Uma
queda da cadeira precipitou o final da vida de António de Oliveira Salazar. Na
verdade, não foi a primeira vez que Salazar caiu da cadeira. Pese o seu génio
para os números, Salazar era algo inapto com cadeiras.
Fonte de desconforto e embaraço, esta incapacidade foi escondida durante anos
por Salazar, que evitava estar na presença de cadeiras, bancos, sanitas e
bidés. E, obrigado a sentar-se, não o fazia sem o auxílio de um terço e uma
imagem dos pastorinhos. O que se segue é o relato verídico, e de um valor
histórico inestimável, da penosa relação entre António de Oliveira Salazar e as cadeiras, das quais passou a vida inteira a cair e a erguer-se. E a cair
novamente.
Cadeira
Zigzag, Gerrit Rietveld (1934)
O
Presidente do Conselho sofreu muito com a cadeira Zigzag, que fazia dos joelhos
de Salazar as suas vítimas preferenciais. À conta da cadeira Rietveld, Salazar
terá sofrido várias lesões, entorses, roturas de ligamentos, fracturas da
rótula, tendo inclusivamente partido a tíbia, o perónio e o períneo. Não espanta,
por isso, que o uso de joelheiras e caneleiras fosse obrigatório junto da
cadeira.
Salazar
notava com agrado que o ziguezague evocava as duas letras dominantes no seu
nome, o “S” e o “Z”. Ainda assim, Salazar, muito dado a enjoos e a torcicolos, não
podia olhar fixamente para o ziguezague durante mais que alguns segundos (numa
ocasião terá mesmo perdido os sentidos; felizmente a queda foi amparada por um
busto do Cardeal Cerejeira).
Com
efeito, não demorou até que Salazar passasse também a usar um capacete,
especialmente feito a partir de chifres de cabra-montês, os mais adequados para
suportar um eventual impacto.
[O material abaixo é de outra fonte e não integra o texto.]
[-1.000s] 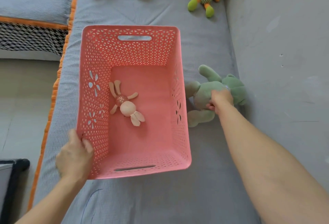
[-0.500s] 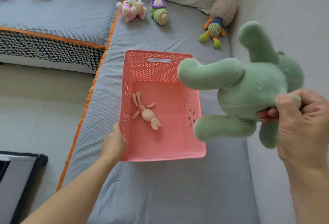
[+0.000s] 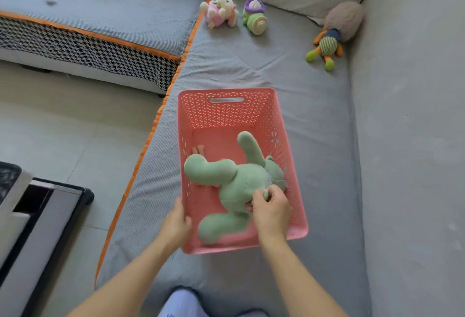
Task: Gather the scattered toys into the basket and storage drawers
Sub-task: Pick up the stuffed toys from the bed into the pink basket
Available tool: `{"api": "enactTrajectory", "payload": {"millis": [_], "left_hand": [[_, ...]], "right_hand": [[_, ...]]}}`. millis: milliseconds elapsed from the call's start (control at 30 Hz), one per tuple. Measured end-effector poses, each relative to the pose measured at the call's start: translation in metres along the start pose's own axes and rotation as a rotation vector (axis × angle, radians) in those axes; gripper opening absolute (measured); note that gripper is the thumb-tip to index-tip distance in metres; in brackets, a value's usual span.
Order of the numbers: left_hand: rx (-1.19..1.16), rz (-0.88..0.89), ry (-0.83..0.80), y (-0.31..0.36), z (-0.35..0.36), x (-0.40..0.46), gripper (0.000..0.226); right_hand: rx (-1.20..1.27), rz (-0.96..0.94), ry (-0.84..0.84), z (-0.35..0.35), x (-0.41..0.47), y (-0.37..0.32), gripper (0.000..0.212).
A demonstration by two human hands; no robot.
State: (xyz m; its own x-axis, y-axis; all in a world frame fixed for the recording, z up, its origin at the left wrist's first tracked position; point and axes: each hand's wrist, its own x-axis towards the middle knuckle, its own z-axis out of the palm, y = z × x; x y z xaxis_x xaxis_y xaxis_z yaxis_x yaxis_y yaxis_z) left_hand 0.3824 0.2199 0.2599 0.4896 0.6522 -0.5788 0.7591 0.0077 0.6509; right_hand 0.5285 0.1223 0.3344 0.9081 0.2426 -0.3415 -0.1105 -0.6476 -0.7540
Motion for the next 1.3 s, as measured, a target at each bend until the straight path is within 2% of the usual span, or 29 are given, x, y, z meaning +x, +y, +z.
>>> {"api": "enactTrajectory", "payload": {"millis": [67,133,200,333,400,433,500,567,633,667,733,800,1000,1167,1300], "left_hand": [[0.01,0.003,0.015,-0.007,-0.002,-0.01,0.053],[0.02,-0.015,0.048,-0.009,-0.004,-0.015,0.052],[0.01,-0.026,0.061,-0.007,-0.005,-0.022,0.052],[0.029,-0.026,0.125,-0.007,-0.006,-0.039,0.05],[0.042,-0.034,0.157,-0.007,-0.007,-0.054,0.046],[0.061,-0.046,0.169,-0.007,-0.008,-0.061,0.043],[0.111,-0.045,0.196,-0.011,-0.012,-0.076,0.037],[0.171,-0.046,0.218,-0.016,-0.018,-0.089,0.032],[0.199,-0.055,0.226,-0.024,-0.025,-0.103,0.025],[0.192,-0.056,0.22,-0.03,-0.028,-0.109,0.023],[0.172,-0.046,0.21,-0.046,-0.038,-0.121,0.024],[0.16,-0.047,0.21,-0.062,-0.048,-0.127,0.026],[0.152,0.045,0.202,-0.1,-0.107,-0.129,0.019],[0.104,0.135,0.195,-0.134,-0.196,-0.135,0.019],[0.093,0.213,0.263,-0.159,-0.281,-0.141,0.02]], "right_hand": [[-0.009,0.065,-0.216,0.004,-0.002,0.005,0.029],[-0.136,0.076,-0.442,0.001,-0.003,0.007,0.022],[-0.215,0.035,-0.516,-0.011,-0.004,0.012,0.026],[-0.202,-0.029,-0.45,-0.043,-0.005,0.027,0.015],[-0.299,-0.089,-0.332,-0.05,-0.008,0.039,0.011],[-0.39,-0.119,-0.249,-0.051,-0.009,0.045,0.017],[-0.524,-0.129,-0.141,-0.053,-0.016,0.056,0.042],[-0.539,-0.048,-0.163,-0.057,-0.021,0.067,0.066],[-0.434,0.088,-0.249,-0.057,-0.026,0.085,0.072],[-0.379,0.158,-0.295,-0.058,-0.03,0.095,0.067],[-0.308,0.262,-0.372,-0.057,-0.047,0.109,0.043],[-0.28,0.253,-0.386,-0.054,-0.063,0.119,0.027],[-0.208,0.139,-0.31,-0.016,-0.111,0.112,0.028],[-0.112,0.08,-0.197,0.04,-0.178,0.059,0.026],[-0.057,0.02,-0.198,0.095,-0.226,0.015,0.02]]}}
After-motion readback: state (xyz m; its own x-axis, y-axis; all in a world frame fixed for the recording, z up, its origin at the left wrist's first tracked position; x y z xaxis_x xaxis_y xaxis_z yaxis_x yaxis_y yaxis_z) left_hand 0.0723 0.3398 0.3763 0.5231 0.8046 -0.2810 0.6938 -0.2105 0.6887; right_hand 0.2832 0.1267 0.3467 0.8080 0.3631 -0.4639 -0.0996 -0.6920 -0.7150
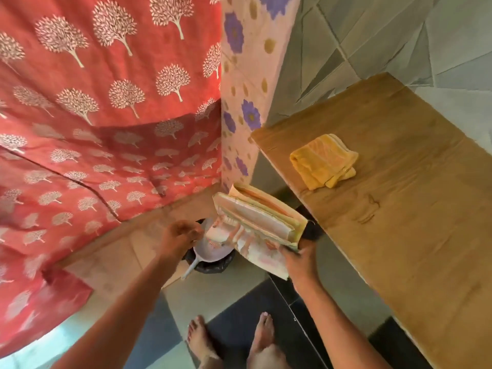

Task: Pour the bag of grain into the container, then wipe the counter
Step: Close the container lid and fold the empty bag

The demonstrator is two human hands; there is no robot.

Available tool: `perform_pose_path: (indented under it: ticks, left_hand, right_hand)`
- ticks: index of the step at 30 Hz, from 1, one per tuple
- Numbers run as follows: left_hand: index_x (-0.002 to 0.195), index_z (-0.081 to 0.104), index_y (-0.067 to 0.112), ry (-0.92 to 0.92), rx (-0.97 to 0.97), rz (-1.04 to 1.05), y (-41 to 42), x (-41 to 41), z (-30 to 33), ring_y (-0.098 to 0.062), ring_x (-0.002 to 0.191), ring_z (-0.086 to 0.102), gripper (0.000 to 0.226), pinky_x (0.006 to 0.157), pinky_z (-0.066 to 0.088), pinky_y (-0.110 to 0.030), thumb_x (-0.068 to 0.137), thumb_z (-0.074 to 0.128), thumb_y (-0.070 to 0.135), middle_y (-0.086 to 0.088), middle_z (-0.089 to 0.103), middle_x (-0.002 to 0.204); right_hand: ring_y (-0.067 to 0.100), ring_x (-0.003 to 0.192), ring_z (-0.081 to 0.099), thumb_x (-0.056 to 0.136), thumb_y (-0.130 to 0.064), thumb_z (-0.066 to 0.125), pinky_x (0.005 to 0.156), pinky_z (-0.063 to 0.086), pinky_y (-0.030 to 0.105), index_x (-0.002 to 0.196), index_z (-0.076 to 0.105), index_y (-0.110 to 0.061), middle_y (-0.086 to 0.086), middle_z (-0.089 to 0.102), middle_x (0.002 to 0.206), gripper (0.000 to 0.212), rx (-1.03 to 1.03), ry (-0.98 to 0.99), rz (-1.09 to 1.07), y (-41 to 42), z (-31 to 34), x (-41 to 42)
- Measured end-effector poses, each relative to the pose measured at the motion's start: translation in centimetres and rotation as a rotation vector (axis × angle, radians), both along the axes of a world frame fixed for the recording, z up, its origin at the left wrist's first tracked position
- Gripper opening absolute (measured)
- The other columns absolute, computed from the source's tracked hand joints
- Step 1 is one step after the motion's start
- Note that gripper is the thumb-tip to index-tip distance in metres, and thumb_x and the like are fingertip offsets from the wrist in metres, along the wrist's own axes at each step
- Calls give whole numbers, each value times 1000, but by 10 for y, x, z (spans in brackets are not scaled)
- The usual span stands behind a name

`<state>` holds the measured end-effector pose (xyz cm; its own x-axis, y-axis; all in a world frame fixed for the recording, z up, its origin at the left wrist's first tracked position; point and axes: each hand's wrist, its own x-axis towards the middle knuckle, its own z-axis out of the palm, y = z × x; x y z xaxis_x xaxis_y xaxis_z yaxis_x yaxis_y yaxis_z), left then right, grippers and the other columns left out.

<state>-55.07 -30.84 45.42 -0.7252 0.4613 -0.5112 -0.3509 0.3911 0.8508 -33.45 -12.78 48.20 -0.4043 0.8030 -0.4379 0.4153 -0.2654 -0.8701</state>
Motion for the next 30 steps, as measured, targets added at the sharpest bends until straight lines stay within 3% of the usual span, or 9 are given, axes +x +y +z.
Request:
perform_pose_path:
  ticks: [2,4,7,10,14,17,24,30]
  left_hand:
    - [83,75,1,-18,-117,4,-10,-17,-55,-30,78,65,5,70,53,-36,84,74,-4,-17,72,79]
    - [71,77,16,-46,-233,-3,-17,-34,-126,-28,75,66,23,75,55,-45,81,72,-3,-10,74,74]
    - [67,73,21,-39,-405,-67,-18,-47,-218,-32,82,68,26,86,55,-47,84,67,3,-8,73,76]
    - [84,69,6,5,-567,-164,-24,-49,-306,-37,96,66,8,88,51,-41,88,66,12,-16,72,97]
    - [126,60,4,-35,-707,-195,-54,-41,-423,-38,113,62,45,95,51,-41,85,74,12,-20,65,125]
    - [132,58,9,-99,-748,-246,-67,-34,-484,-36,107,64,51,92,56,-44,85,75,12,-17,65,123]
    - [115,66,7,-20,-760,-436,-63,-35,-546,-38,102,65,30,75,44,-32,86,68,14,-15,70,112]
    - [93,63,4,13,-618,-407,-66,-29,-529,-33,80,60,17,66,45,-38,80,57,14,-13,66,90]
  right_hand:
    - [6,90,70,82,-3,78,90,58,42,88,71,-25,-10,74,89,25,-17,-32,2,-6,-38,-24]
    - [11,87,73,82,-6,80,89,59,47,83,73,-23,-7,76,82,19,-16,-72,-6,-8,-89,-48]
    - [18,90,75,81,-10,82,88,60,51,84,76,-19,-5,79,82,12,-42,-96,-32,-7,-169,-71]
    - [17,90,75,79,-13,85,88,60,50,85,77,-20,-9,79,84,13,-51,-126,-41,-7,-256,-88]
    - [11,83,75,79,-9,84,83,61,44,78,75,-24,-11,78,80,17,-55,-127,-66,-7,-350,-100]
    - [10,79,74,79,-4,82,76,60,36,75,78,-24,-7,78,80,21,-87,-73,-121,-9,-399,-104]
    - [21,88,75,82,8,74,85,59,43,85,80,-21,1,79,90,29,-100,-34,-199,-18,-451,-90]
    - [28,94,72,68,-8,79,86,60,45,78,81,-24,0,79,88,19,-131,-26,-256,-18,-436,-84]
Temiam-se os efeitos da cadeira na digníssima,
mas frágil testa do Presidente do Conselho, acarretando não só riscos
para a Nação, como uma dispendiosa limpeza da carpete suja de miolos,
incomportável para os depauperados cofres da Pátria. Ainda
que extremamente eficaz, todo o aparato de segurança era porém pouco prático.
Apesar de alguns ensaios
“muito satisfatórios”, incluindo um em que conseguiu mesmo sentar três quartos
da nádega esquerda na cadeira, o Presidente do Conselho foi aconselhado a
abandonar definitivamente a cadeira Zigzag.
Contudo, ao seu jeito, Salazar nunca deixou de sentir uma profunda empatia pela
severidade e o despojamento da cadeira, que lhe faziam lembrar a sua pessoa,
elogiando a cadeira Rietveld por ser “poupadinha”, como ele.